ADR 0002: Config Store Consensus HA

Status

Accepted

Date

2026-06-08

Context

Single-node SQLite persistence is not acceptable for carrier HA configuration claims. The SDK needed a production HA config persistence path with leader fencing, majority commit behavior, restart recovery, and authenticated transport. It also needed to make clear that standalone SQLite remains a development, lab, conformance, or explicitly accepted edge/single-replica profile.

Decision

High-availability configuration persistence is provided by ConsensusConfigStore.

The consensus backend uses:

  • Durable cluster membership and node identity checks.
  • Leader election, current-term no-op gating, and majority write commitment.
  • Linearizable read verification instead of follower-local reads.
  • Authenticated mTLS/SPIFFE transport using shared identity/TLS substrates.
  • Controlled TCP server lifecycle with bounded concurrency, read timeouts, and explicit shutdown.
  • Snapshot persistence and HMAC verification.
  • Non-voter catch-up and promotion guards for membership changes.
  • Metrics and chaos/failover tests for partitions, restart, rejoin, and stale leader behavior.

Consequences

Config HA is a quorum system, not a property of SQLite. Any production claim must use the consensus backend or an equivalent adapter that satisfies the same contract.

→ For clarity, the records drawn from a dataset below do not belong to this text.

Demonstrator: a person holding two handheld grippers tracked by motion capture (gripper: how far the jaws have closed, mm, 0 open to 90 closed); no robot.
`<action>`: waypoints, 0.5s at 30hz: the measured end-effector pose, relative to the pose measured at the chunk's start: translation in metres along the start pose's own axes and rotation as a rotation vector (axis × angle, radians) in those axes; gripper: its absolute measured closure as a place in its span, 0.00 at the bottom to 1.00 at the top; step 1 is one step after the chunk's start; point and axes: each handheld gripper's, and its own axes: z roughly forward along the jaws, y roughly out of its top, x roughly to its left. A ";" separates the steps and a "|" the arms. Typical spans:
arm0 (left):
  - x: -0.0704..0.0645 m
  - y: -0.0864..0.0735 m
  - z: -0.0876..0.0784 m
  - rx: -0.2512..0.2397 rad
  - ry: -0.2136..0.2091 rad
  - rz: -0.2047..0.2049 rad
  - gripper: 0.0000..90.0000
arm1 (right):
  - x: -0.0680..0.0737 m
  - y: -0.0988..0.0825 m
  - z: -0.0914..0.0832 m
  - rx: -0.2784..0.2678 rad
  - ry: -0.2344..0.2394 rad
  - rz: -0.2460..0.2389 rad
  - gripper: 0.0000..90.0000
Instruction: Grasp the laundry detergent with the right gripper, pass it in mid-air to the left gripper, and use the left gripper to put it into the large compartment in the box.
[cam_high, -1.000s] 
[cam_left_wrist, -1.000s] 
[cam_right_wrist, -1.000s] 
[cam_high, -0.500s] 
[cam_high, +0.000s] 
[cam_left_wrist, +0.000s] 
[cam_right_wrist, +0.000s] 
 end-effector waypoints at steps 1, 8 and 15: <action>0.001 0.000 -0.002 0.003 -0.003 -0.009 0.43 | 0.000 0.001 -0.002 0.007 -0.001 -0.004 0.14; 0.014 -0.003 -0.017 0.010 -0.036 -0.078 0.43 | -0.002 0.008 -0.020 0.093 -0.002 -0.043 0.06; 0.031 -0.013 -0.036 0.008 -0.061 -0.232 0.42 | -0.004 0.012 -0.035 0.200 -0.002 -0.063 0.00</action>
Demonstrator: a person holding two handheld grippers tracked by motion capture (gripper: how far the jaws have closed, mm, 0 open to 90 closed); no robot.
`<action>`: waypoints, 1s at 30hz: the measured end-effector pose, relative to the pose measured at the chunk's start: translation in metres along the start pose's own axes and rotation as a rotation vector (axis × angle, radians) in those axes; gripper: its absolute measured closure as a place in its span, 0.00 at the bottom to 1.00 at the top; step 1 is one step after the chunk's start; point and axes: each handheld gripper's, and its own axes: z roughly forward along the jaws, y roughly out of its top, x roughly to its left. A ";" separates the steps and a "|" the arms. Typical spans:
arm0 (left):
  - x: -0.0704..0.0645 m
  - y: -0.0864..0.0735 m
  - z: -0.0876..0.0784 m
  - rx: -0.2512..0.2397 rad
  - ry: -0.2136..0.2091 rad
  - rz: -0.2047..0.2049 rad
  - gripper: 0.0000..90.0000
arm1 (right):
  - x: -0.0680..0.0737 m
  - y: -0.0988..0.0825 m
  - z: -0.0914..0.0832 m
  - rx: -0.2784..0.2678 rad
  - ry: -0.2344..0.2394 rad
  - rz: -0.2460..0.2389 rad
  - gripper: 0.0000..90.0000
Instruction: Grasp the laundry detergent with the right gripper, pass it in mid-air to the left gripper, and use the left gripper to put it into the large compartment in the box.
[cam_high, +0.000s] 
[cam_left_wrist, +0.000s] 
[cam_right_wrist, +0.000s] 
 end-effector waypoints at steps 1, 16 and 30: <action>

The SDK accepts additional operational complexity so correctness is explicit: membership, certificates, node identity, quorum availability, and recovery state all become deployment responsibilities.

Evidence

  • crates/opc-persist/src/consensus.rs
  • crates/opc-persist/tests/consensus_tests.rs
  • crates/opc-persist/tests/tcp_consensus_tests.rs
  • docs/ha-design.md
  • docs/consensus-operator-runbook.md